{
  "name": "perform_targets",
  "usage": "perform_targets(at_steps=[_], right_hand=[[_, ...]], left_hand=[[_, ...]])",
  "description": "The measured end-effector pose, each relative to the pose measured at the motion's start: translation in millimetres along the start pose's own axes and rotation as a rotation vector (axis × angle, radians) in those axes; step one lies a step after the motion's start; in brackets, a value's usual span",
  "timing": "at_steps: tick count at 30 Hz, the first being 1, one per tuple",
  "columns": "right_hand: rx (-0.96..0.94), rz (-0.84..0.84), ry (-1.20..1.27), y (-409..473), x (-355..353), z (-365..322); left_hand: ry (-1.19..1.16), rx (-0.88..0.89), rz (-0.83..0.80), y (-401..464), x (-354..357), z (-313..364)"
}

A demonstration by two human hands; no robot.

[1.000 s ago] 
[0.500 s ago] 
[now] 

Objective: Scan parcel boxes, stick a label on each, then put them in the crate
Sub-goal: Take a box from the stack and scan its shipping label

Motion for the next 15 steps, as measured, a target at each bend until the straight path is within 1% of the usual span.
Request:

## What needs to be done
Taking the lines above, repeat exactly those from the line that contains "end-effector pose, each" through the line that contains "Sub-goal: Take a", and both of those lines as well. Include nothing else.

## Solution to this problem
  "description": "The measured end-effector pose, each relative to the pose measured at the motion's start: translation in millimetres along the start pose's own axes and rotation as a rotation vector (axis × angle, radians) in those axes; step one lies a step after the motion's start; in brackets, a value's usual span",
  "timing": "at_steps: tick count at 30 Hz, the first being 1, one per tuple",
  "columns": "right_hand: rx (-0.96..0.94), rz (-0.84..0.84), ry (-1.20..1.27), y (-409..473), x (-355..353), z (-365..322); left_hand: ry (-1.19..1.16), rx (-0.88..0.89), rz (-0.83..0.80), y (-401..464), x (-354..357), z (-313..364)"
}

A demonstration by two human hands; no robot.

[1.000 s ago] 
[0.500 s ago] 
[now] 

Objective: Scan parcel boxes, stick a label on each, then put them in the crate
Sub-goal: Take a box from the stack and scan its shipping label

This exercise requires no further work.